• Work instruction: All of the lines below need to be copied exactly, apart from the pictures.

─── Data records ───

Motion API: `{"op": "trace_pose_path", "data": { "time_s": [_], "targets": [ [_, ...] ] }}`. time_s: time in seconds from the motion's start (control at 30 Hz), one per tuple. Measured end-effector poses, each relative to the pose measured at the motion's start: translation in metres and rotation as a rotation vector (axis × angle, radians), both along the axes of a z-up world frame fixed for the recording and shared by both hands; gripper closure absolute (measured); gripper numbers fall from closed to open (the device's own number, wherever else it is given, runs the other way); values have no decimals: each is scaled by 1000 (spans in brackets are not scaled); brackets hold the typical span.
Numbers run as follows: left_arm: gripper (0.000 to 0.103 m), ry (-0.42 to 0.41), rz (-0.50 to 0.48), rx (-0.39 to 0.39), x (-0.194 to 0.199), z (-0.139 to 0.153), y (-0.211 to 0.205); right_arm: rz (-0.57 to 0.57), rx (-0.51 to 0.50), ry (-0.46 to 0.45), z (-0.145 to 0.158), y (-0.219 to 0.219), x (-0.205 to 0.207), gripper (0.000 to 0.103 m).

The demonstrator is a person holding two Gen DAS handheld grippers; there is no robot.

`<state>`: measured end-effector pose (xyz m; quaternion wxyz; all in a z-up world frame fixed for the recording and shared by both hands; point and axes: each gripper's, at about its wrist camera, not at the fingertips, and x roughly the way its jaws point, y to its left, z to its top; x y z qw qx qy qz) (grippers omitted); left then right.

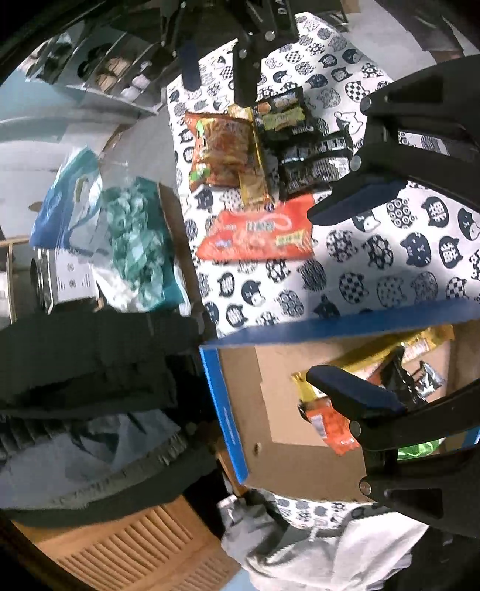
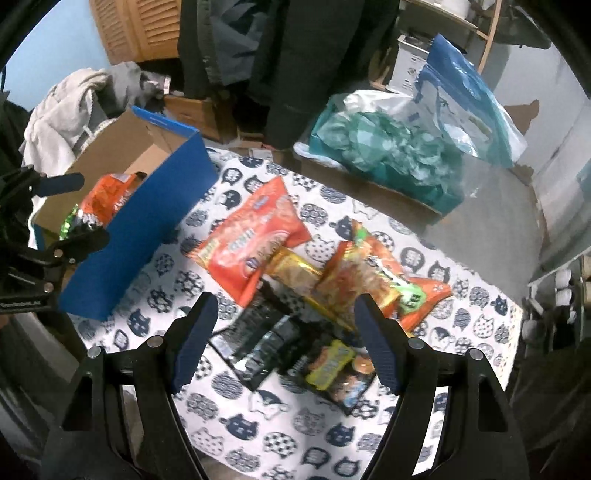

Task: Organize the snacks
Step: 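Move both tools back over the snack pile on the table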

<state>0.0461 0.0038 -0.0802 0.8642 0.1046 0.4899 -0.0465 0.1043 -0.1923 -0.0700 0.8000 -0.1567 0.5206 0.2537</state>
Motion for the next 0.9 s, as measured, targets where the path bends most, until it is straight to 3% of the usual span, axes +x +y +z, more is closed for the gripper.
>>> {"op": "trace_pose_path", "data": {
  "time_s": [0.17,0.4,0.9],
  "targets": [
    [23,42,-37,16,15,-6,-16,-9,-2,20,-3,-14,16,27],
    [23,115,-63,3,45,-25,-32,72,-98,15,-18,-20,35,27],
    [23,217,-97,-29,102,-72,-65,106,-113,95,-74,-19,69,27]
  ]
}}
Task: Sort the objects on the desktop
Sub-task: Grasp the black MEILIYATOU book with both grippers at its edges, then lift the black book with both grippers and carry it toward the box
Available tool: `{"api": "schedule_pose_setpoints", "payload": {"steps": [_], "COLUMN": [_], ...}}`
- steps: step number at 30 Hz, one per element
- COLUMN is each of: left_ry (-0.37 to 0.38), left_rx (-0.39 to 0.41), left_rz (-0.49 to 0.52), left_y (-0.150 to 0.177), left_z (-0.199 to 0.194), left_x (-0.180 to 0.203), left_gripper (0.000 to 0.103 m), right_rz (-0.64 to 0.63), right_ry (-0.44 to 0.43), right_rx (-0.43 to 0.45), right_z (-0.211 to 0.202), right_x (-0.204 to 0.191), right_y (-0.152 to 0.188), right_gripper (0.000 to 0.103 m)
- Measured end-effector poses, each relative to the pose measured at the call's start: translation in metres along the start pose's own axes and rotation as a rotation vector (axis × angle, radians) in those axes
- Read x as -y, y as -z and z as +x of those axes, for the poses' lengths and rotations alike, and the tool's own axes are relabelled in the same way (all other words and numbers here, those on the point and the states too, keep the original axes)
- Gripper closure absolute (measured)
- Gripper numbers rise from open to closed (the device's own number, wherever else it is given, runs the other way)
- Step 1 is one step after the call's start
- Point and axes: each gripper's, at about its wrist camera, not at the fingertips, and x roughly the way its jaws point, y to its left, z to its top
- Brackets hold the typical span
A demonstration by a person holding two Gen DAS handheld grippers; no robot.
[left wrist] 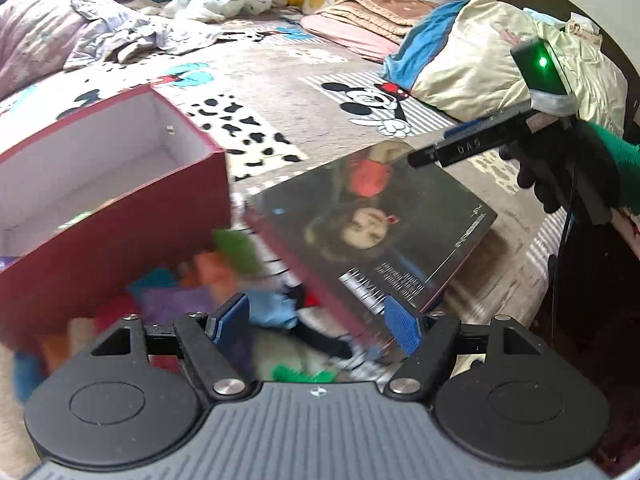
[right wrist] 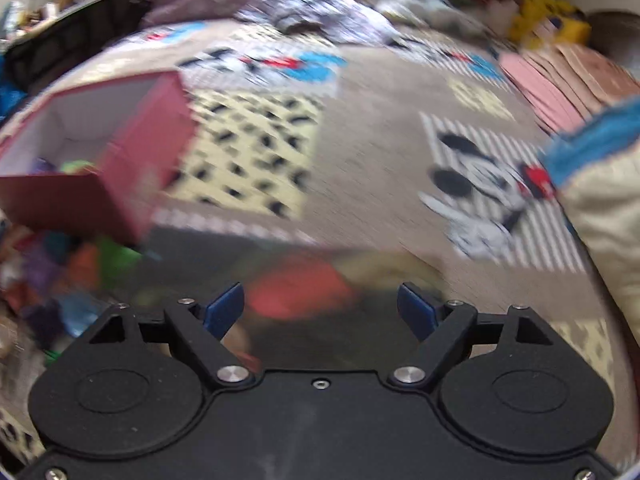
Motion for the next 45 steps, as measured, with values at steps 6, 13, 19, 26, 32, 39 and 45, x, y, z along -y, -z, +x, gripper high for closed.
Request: {"api": "schedule_pose_setpoints", "payload": {"steps": [6,13,19,26,32,39,45], "left_ry": [0.022,0.049,0.061,0.071,0.053,0.014,0.011], "left_rx": [-0.042,-0.085,-0.141,-0.154,-0.146,-0.049,0.011], "left_rz": [-0.031,-0.107,-0.109,-0.122,-0.067,0.058,0.068], "left_y": [-0.006,-0.013,-0.014,-0.017,-0.020,-0.031,-0.042], "left_z": [0.041,0.084,0.116,0.125,0.120,0.095,0.075], "left_x": [0.014,0.009,0.009,0.007,0.013,0.031,0.039], "left_gripper": [0.029,0.029,0.028,0.021,0.021,0.021,0.021], "right_rz": [0.131,0.238,0.330,0.279,0.215,0.182,0.193], "right_ry": [0.025,-0.022,-0.204,-0.309,-0.325,-0.338,-0.339], "right_rx": [-0.040,-0.048,-0.124,-0.190,-0.202,-0.166,-0.125], "right_z": [0.015,0.025,0.042,0.052,0.046,0.029,0.012], "right_x": [0.055,0.091,0.103,0.094,0.084,0.088,0.094], "right_y": [0.021,0.039,0.056,0.071,0.070,0.073,0.072], "right_gripper": [0.011,0.010,0.010,0.003,0.003,0.003,0.003]}}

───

• Written answer:
Motion API: `{"op": "trace_pose_path", "data": { "time_s": [_], "targets": [ [_, ...] ] }}`. time_s: time in seconds from the motion's start (control at 30 Hz), one per tuple. Measured end-effector poses, each relative to the pose measured at the motion's start: translation in metres and rotation as a rotation vector (axis × angle, radians), both along the axes of a z-up world frame fixed for the recording and shared by both hands; gripper closure absolute (measured); gripper numbers fall from closed to open (the device's own number, wherever else it is given, runs the other way); values have no decimals: each is scaled by 1000 (spans in brackets are not scaled); brackets hold the typical span.
Numbers run as follows: left_arm: gripper (0.000 to 0.103 m), ry (-0.42 to 0.41), rz (-0.50 to 0.48), rx (-0.39 to 0.39), x (-0.194 to 0.199), z (-0.139 to 0.153), y (-0.211 to 0.205); right_arm: rz (-0.57 to 0.57), rx (-0.51 to 0.50), ry (-0.46 to 0.45), z (-0.145 to 0.158), y (-0.219 to 0.219), x (-0.205 to 0.207), gripper (0.000 to 0.103 m).

The demonstrator is a person holding two Gen DAS handheld grippers; there is no robot.

`<state>`: measured end-effector pose (xyz m; quaternion wxyz; all in a z-up world frame fixed for the recording and shared by both hands; point and axes: each gripper's, at about its wrist camera, not at the fingertips, and x roughly the way its jaws point, y to its left, z to its top; x y z qw qx qy qz) (grippers omitted); left then right.


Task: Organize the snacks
Step: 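Move both tools back over the snack pile on the table
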
<state>0.0461 0.0038 -0.0802 0.8642 0.1046 0.4899 -0.0465 0.1043 -0.1923 -0.0700 0.8000 -0.1567 0.5206 0.2537</state>
Motion for the next 0.9 s, as measured, targets where the path bends most, until it is straight to 3% of the usual span, axes +x +y +z, more is closed for the gripper.
>>> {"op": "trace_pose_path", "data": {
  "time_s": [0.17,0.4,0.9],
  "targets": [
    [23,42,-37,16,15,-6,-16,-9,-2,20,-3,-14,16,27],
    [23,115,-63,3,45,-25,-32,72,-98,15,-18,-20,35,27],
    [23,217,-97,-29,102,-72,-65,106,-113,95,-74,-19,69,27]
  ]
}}
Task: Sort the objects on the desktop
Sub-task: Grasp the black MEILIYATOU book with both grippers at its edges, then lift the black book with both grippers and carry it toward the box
Available tool: `{"api": "schedule_pose_setpoints", "payload": {"steps": [_], "COLUMN": [_], ...}}`
- steps: step number at 30 Hz, one per element
- COLUMN is each of: left_ry (-0.37 to 0.38), left_rx (-0.39 to 0.41), left_rz (-0.49 to 0.52), left_y (-0.150 to 0.177), left_z (-0.199 to 0.194), left_x (-0.180 to 0.203), left_gripper (0.000 to 0.103 m), right_rz (-0.64 to 0.63), right_ry (-0.44 to 0.43), right_rx (-0.43 to 0.45), right_z (-0.211 to 0.202), right_x (-0.204 to 0.191), right_y (-0.152 to 0.188), right_gripper (0.000 to 0.103 m)
- Measured end-effector poses, each relative to the pose measured at the call's start: translation in metres along the start pose's own axes and rotation as a rotation vector (axis × angle, radians) in those axes
- Read x as -y, y as -z and z as +x of those axes, for the poses' lengths and rotations alike, and the tool's own axes are relabelled in the same way (all other words and numbers here, those on the point and the states too, keep the original axes)
- Gripper closure absolute (measured)
- Gripper numbers rise from open to closed (the device's own number, wherever else it is given, runs the other way)
- Step 1 is one step after the call's start
- Point and axes: each gripper's, at about its wrist camera, not at the fingertips, and x roughly the way its jaws point, y to its left, z to its top
- Brackets hold the typical span
A demonstration by a person holding two Gen DAS handheld grippers; no robot.
[left wrist] 
[right wrist] 
Motion for the next 45 steps, as measured, with values at steps 6, 13, 19, 26, 32, 39 and 45, x, y, z along -y, -z, +x, gripper high for closed.
Request: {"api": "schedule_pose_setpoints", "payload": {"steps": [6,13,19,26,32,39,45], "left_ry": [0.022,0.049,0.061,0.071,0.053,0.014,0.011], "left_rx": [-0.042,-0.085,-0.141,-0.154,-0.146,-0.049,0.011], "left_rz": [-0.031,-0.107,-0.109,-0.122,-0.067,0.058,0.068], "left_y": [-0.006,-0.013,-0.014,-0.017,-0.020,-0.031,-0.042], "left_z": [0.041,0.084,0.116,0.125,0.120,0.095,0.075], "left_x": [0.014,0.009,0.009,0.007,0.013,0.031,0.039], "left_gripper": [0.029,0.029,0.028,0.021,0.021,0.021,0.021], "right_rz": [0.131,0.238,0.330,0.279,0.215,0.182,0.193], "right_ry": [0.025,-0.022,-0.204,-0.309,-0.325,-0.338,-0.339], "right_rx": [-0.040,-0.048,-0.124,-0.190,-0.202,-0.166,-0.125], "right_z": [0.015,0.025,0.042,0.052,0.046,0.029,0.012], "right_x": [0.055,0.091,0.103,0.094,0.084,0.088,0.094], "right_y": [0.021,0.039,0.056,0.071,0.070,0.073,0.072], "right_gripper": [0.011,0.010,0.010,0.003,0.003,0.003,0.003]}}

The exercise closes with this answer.